Adamın biri ressamdır fakat pek başarılı bir ressam değildir. Haliyle tabloları da pek satılmaz, sefalet içinde sürdürürmüş yaşantısını.
Bir gün bu ressamın gazeteci bir arkadaşı kendisini ziyarete gelmiş. Sersefil halini görmüş, üzülmüş biraz. Sonunda dayanamayıp arkadaşına şöyle bir teklifte bulunmuş: “Gel seni meşhur edeyim!”
- Nasıl yapacaksın ki?
- Her şeyi ben organize edeceğim. Ne dersem aynısını yapacaksın. İşin sonunda kârı yarı yarıya paylaşacağız. Seni çok ünlü ve büyük bir ressam yapacağım.

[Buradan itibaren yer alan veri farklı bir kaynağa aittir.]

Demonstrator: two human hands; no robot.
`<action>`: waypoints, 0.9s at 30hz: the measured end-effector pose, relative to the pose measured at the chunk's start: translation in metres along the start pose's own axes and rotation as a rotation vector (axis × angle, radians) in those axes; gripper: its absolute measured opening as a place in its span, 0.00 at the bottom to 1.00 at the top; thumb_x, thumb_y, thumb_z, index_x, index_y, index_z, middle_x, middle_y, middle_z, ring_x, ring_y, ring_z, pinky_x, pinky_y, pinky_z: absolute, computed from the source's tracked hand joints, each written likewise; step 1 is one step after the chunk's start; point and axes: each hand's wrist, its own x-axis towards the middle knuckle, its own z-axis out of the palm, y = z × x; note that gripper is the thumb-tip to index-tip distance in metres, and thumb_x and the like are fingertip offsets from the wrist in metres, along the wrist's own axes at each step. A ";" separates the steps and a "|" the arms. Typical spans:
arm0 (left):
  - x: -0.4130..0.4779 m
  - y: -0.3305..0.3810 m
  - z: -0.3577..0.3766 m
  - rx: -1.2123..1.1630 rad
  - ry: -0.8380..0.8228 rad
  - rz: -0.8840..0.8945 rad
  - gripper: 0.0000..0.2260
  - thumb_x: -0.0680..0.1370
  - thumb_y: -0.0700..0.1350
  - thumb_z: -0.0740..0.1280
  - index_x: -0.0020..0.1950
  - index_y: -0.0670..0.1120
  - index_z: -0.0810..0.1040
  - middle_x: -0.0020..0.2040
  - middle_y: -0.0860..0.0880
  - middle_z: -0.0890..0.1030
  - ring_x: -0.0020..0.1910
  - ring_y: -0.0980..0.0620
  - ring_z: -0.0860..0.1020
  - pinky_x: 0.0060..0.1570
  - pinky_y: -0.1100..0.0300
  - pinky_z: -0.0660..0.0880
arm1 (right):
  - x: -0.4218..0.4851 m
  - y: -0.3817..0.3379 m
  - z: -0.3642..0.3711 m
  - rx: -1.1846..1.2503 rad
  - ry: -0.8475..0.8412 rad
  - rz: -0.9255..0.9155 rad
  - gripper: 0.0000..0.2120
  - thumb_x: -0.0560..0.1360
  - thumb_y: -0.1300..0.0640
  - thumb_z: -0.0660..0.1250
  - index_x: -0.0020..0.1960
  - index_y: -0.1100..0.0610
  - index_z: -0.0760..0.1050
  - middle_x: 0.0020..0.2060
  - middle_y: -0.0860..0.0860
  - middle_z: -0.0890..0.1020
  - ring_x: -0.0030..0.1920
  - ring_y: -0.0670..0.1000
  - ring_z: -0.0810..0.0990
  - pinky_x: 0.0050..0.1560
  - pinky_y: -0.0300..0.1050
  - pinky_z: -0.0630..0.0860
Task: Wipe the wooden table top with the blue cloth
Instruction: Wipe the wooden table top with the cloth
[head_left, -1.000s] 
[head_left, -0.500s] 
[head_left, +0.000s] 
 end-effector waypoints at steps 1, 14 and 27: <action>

Ressam hala bön bön bakmakta, arkadaşının motor kayışında bir sıyırma durumu olduğuna kanaât getirmeye başlamaktadır.
- Yahu ben yıllardır resim yaparım, geldiğim yer ortada. Sen nasıl yapacaksın ki bunu, üstelik bu kadar kesin konuşuyorsun?
- Dinle şimdi. Sana bir sergi açacağız. Yeni eserler falan yapmana da gerek yok. Hatta yarım kalmışları bile koyabilirsin, farketmez.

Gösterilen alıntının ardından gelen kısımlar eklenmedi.